I am asleep before he is most nights, in those days when I have not yet found the balance of the approaching decades. But I awaken early, lying in a bed too wide by half, wondering if I should make Schmarren for breakfast, thinking about church, missing my mother.
A shriek pierces the air of our home and jolts me from my languid reverie. I tear away the quilt and race to the sound of my son's cries, wracking sobs punctuated by pleas. His toddler bed is empty and the sound pulls me to the living room, where he has thrown open the front door.
I hear other sounds from ten feet away, and I quicken my pace, grabbing his small body as his hand reaches for the outer door knob, clutching him to me. I cannot quite grasp what noise surrounds us; some high, some intense, some low, mixed with a growl. I realize the whooping throb emanates from the alarm panel and lean against the wall, pressing the buttons which will silence it.
With the blare of the security siren stilled, the other noises stand out: The locusts have errupted, smashing through through the screens, swarming, thick as winter rain, filling our porch with their denseness. I cannot see sunlight. I slam the front door. But Patrick's howling intensifies. He has crossed the line to incoherence, and I sink to the floor, rocking him, murmuring, cooing. Still he cries, then pummels my chest with his small tight fists. "Listen to me, Mommy," he demands. "Listen to me!"
So I stop the motion, and focus. "My cat is out there! I have to save my cat!"
The growling.
I must have left the cat on the porch at evening's end.

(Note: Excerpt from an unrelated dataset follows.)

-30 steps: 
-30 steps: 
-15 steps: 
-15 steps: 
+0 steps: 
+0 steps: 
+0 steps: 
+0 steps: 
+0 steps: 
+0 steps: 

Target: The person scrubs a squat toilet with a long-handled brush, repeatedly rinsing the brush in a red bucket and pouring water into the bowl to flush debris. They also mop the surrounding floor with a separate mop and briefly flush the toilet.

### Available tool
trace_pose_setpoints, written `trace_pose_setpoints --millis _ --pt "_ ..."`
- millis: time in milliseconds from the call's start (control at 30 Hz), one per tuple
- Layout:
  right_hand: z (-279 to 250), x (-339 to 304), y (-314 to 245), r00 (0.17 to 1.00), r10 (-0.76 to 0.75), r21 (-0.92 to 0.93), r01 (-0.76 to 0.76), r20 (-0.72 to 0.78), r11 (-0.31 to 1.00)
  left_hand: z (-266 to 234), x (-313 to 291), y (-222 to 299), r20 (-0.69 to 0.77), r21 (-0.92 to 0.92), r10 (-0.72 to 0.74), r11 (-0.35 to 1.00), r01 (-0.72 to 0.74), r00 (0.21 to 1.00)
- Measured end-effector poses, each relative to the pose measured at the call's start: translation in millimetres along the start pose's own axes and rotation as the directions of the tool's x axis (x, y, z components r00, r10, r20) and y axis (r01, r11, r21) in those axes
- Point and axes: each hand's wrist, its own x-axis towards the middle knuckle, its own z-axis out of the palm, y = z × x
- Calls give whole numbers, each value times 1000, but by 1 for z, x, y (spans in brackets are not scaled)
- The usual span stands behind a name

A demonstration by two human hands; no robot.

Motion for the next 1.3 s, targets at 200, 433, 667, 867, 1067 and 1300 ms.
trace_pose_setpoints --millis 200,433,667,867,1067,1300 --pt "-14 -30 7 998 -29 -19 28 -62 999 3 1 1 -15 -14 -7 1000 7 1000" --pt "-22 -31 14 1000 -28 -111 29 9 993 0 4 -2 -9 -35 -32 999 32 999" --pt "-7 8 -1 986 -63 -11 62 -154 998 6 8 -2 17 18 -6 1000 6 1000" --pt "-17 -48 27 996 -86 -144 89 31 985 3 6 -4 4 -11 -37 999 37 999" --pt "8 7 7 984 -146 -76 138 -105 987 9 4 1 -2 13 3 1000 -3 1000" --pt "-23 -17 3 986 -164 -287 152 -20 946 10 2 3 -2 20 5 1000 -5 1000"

Only with my strongest promise to rescue his cat can I persuade my son to stay back from the door. With a broom up-ended held out, wrapped in a trench coat, feet clad in Doc Martens, I pull the front door open. The swarm's shrillness assaults me. My son urges me: "Save my cat, Mommy! You can do it, Mommy!" And I open the screen door, pulling the heavier inner door behind me, praying that I've been quick enough.
I see our little cat huddled in the corner. I hear her hiss, and the low rumble of her guarded growl. I cross through the swirl of locusts and throw the towel I hold down onto the cat, scooping her off the floor, wrapping her tightly. I drop the broom. I don't know why I thought it could do anything to protect me. Locusts slam against my face, my head, my long thick hair. The cat opens her claws and presses them against me, clinging. I back to the door, one arm clutching my burden, the other flailing backwards, until it lands on the brass knob. I fall through the opening, slamming out the host, stumbling, collapsing onto the sofa. The cat scrambles away.
My son stands, crowing. A locust or two has fallen across our threshold, and he stomps on them, pajama legs bunched over his boots. "I killed them! I killed them! Mommy and I saved Sprinkles!" Sprinkles, the cat, does not thank us. In fact, she does not even come out from under my son's bed for several days, except, perhaps, to steal food from her dish while we sleep.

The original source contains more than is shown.